Parece que para la escuela no hay preguntas sin respuesta. Nos pasamos años preparando a los alumnos para que sean capaces de responder preguntas. Preguntas con una única y verdadera respuesta. Les guiamos y conducimos hacia un destino desconocido para el que, aparentemente, necesitarán esas respuestas. Lo hacemos, porque no confiamos en que puedan manejarlo por sí mismos. Y luego nos preguntamos por qué hay tantos jóvenes con años de formación a sus espaldas, sin trabajo.

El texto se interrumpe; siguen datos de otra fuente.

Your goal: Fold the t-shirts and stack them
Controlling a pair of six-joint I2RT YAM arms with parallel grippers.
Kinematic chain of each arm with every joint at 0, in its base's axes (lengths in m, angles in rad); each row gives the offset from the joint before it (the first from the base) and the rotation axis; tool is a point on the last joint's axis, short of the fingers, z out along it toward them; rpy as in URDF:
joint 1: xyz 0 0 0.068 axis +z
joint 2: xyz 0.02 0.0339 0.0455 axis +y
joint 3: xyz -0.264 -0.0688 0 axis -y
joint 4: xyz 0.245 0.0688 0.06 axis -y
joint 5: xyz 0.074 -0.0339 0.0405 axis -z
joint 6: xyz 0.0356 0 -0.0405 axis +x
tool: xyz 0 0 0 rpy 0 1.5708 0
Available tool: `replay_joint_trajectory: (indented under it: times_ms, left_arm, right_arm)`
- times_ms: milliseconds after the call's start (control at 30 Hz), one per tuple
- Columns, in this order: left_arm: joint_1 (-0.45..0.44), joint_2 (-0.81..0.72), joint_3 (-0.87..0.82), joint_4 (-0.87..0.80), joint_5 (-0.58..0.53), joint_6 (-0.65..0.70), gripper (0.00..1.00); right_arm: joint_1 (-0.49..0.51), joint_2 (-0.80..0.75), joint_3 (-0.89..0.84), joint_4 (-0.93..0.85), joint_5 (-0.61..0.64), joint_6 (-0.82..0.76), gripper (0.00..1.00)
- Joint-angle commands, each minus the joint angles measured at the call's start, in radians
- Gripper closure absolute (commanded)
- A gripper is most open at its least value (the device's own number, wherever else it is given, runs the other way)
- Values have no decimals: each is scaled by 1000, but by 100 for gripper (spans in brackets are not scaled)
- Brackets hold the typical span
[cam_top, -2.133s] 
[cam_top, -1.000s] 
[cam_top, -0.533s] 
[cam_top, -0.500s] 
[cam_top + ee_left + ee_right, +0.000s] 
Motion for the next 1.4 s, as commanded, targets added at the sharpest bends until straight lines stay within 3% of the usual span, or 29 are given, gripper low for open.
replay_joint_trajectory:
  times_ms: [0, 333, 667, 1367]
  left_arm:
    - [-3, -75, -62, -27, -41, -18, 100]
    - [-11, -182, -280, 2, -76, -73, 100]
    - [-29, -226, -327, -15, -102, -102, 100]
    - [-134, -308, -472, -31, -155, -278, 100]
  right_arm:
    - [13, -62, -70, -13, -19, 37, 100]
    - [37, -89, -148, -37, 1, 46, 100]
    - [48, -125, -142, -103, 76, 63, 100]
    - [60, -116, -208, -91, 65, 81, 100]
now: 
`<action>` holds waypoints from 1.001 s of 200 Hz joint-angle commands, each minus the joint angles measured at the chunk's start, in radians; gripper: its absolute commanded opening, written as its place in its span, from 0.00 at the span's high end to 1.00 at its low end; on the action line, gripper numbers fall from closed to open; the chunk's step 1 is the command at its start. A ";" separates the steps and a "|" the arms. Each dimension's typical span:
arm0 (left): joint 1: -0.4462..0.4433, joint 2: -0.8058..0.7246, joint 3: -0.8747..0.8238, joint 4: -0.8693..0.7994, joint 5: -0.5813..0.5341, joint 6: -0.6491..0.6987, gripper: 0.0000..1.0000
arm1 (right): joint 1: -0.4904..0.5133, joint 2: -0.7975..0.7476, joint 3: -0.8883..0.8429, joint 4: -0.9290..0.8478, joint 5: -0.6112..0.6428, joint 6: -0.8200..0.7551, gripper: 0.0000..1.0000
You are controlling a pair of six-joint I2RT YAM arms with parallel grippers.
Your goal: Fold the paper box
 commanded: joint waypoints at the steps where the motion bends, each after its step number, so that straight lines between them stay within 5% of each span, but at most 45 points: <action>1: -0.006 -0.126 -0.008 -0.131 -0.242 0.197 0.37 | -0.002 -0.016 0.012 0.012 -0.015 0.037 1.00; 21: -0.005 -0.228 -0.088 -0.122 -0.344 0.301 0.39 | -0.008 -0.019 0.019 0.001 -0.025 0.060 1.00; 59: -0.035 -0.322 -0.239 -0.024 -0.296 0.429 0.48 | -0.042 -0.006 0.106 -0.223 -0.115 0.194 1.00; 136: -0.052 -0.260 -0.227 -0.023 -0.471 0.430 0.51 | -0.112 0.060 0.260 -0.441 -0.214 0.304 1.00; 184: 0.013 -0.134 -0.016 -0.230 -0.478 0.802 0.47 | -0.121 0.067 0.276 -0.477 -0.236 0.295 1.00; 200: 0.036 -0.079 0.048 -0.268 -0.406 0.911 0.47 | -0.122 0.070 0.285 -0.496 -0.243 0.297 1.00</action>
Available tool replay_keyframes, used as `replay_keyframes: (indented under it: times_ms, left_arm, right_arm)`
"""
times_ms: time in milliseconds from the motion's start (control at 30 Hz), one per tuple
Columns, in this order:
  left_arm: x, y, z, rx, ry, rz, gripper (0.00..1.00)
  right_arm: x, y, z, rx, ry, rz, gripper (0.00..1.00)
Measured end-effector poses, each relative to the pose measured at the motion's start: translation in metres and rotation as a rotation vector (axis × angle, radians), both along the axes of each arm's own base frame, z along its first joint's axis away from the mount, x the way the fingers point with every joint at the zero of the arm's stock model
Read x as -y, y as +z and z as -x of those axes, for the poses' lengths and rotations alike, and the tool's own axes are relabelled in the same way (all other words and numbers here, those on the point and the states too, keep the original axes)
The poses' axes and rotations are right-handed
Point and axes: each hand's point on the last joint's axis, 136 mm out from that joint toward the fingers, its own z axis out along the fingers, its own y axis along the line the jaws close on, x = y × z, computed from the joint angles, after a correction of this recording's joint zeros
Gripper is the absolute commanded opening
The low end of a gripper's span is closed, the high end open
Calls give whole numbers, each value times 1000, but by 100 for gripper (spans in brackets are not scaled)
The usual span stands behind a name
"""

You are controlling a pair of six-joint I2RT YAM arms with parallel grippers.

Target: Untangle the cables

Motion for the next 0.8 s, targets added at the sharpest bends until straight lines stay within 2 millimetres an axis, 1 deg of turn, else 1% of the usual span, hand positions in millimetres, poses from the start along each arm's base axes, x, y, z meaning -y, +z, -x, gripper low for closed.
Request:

El futuro es incierto. Incluso el presente ya lo es. Por tanto, ¿qué sentido tiene centrarnos en un contenido o buscar la respuesta en un libro de texto, si no sabemos qué ocurrirá mañana? Hay un proverbio chino que dice: «Dale un pez a un hombre, y comerá hoy. Dale una caña y enséñale a pescar y comerá el resto de su vida». Éste debería ser el pilar fundamental de toda escuela.
Los niños son curiosos por naturaleza (por algo será). Se lo cuestionan todo continuamente. Y lo más importante: no tienen miedo a equivocarse. Por eso experimentan, prueban una y otra vez. Por eso aprenden. Entonces, ¿por qué no dejar que esto siga su curso? Como decía María Montessori: «la primera tarea de la educación es agitar la vida pero dejarla libre para que se desarrolle».

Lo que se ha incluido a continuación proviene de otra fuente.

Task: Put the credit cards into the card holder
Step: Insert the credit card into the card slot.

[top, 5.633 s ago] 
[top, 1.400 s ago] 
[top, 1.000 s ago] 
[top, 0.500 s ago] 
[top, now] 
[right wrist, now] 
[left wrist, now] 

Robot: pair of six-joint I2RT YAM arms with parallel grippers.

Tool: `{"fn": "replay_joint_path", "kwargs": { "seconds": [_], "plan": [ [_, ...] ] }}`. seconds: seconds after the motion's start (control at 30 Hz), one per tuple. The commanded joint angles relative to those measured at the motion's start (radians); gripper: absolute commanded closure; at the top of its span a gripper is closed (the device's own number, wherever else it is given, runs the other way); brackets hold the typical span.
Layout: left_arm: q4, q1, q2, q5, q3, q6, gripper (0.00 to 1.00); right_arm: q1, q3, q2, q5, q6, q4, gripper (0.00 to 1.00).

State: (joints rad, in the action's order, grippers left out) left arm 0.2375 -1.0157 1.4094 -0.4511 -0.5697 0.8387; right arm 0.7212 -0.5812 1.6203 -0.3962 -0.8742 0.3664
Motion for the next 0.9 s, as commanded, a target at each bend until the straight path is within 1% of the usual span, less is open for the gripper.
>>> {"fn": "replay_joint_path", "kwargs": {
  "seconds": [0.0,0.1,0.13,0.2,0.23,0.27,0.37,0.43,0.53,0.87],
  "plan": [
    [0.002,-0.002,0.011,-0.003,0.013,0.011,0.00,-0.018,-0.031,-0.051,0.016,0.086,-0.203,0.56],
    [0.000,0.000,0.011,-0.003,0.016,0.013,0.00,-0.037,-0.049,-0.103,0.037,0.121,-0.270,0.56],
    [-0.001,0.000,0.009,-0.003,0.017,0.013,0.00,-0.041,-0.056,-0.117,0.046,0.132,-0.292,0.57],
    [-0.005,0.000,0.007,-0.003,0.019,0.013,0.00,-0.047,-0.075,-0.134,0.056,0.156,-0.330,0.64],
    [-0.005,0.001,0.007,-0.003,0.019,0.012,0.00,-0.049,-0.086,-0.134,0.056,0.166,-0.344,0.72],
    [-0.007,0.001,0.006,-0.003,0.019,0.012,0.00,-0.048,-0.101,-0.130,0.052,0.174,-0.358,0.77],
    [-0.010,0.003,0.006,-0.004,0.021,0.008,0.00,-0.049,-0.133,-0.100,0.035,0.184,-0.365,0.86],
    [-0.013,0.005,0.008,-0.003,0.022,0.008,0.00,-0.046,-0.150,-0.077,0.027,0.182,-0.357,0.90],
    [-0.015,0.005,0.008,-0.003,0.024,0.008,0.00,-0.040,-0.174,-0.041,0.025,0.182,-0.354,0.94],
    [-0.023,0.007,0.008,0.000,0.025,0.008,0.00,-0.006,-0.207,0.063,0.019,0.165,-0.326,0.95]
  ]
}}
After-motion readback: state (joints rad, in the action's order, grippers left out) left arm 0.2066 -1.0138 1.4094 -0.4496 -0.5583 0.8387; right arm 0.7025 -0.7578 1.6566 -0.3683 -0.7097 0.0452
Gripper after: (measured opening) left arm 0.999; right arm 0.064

Nadie dijo que fuera fácil, pero lo cierto es que es así de simple. Basta con provocar, con sacarles de su zona de confort y animarles a que nunca dejen de formularse un «por qué», para que comprendan que no se puede dar nada por sentado y que el conocimiento no sólo se memoriza y se reproduce, también se crea. Ellos lo crean. Y como toda creación, necesita de una reflexión, de un tiempo más lento. Algo difícil de concebir en una cultura de la prisa. Sin embargo, en palabras de Carl Honoré: «la paradoja es que la aceleración nos hace desperdiciar la vida».
Dejemos de dar respuestas y hagámonos más preguntas: ¿Te atreves a soñar?